▶ **What is expected**:
Your job is to retype all of the data word for word, leaving every image out.

'''

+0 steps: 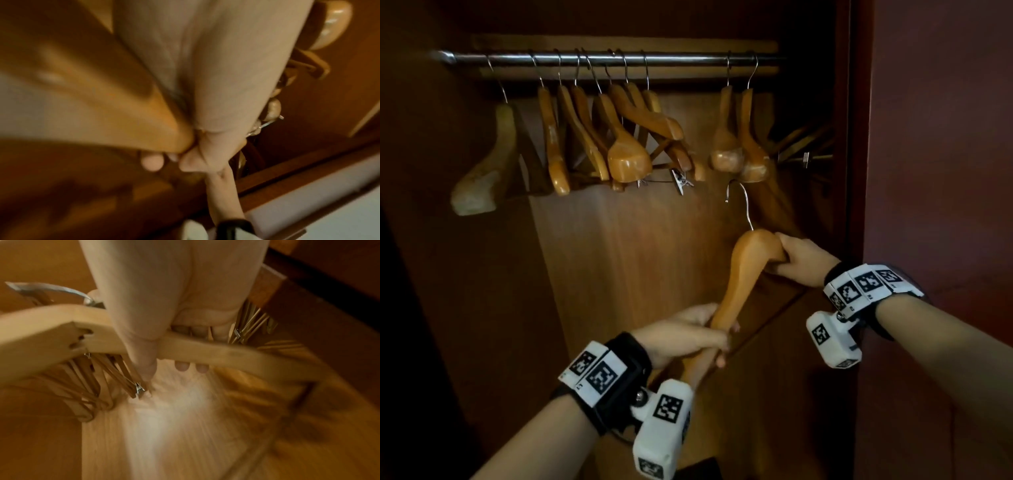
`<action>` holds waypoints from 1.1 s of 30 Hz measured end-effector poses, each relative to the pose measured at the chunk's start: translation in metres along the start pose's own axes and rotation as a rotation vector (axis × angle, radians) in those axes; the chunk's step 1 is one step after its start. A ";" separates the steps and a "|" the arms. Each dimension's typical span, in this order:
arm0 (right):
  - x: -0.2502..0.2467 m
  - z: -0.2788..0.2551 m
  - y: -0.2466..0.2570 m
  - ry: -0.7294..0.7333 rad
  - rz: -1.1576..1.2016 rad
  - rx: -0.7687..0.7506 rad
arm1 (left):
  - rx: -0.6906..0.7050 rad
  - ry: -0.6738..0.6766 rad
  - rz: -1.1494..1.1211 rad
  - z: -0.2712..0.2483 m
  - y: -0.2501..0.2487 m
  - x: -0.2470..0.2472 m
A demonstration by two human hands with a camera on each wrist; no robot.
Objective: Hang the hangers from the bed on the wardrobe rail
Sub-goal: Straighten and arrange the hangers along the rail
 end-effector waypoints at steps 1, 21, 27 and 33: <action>0.000 -0.001 -0.002 -0.011 -0.008 0.001 | 0.010 -0.063 0.135 0.002 -0.001 -0.014; 0.019 0.000 0.049 -0.022 0.004 -0.114 | -0.049 -0.588 0.959 -0.012 0.003 -0.125; 0.033 -0.005 0.036 0.114 -0.032 -0.055 | -0.090 -0.606 0.928 -0.017 0.010 -0.142; 0.039 -0.024 0.022 0.246 0.096 -0.013 | -0.122 -0.750 0.772 -0.024 0.021 -0.172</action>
Point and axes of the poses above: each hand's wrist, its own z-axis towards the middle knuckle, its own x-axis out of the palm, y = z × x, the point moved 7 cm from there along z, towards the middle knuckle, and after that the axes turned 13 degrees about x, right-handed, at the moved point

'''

▶ **Exercise answer**:
+0 steps: 
`<action>` holds waypoints from 1.1 s of 30 Hz measured end-effector poses, each relative to the pose measured at the chunk's start: translation in metres along the start pose's own axes and rotation as a rotation vector (axis × angle, radians) in those axes; the chunk's step 1 is one step after its start. A ";" separates the steps and a "|" the arms. Each dimension's typical span, in this order:
arm0 (right):
  - x: -0.2502..0.2467 m
  - z: -0.2788..0.2551 m
  - y: -0.2466..0.2570 m
  - ry: -0.7294..0.7333 rad
  - rz: -1.1576..1.2016 rad
  - rx: -0.7687..0.7506 rad
arm1 (left):
  - rx: -0.6906..0.7050 rad
  - ry: -0.6738..0.6766 rad
  - rz: -1.1494..1.1211 rad
  - z: -0.2712..0.2483 m
  - y: -0.2501..0.2487 m
  - x: -0.2470..0.2472 m
A demonstration by two human hands with a camera on each wrist; no robot.
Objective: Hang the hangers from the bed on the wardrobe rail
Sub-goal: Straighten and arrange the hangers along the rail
 end-effector waypoints at steps 1, 21, 27 and 33: <action>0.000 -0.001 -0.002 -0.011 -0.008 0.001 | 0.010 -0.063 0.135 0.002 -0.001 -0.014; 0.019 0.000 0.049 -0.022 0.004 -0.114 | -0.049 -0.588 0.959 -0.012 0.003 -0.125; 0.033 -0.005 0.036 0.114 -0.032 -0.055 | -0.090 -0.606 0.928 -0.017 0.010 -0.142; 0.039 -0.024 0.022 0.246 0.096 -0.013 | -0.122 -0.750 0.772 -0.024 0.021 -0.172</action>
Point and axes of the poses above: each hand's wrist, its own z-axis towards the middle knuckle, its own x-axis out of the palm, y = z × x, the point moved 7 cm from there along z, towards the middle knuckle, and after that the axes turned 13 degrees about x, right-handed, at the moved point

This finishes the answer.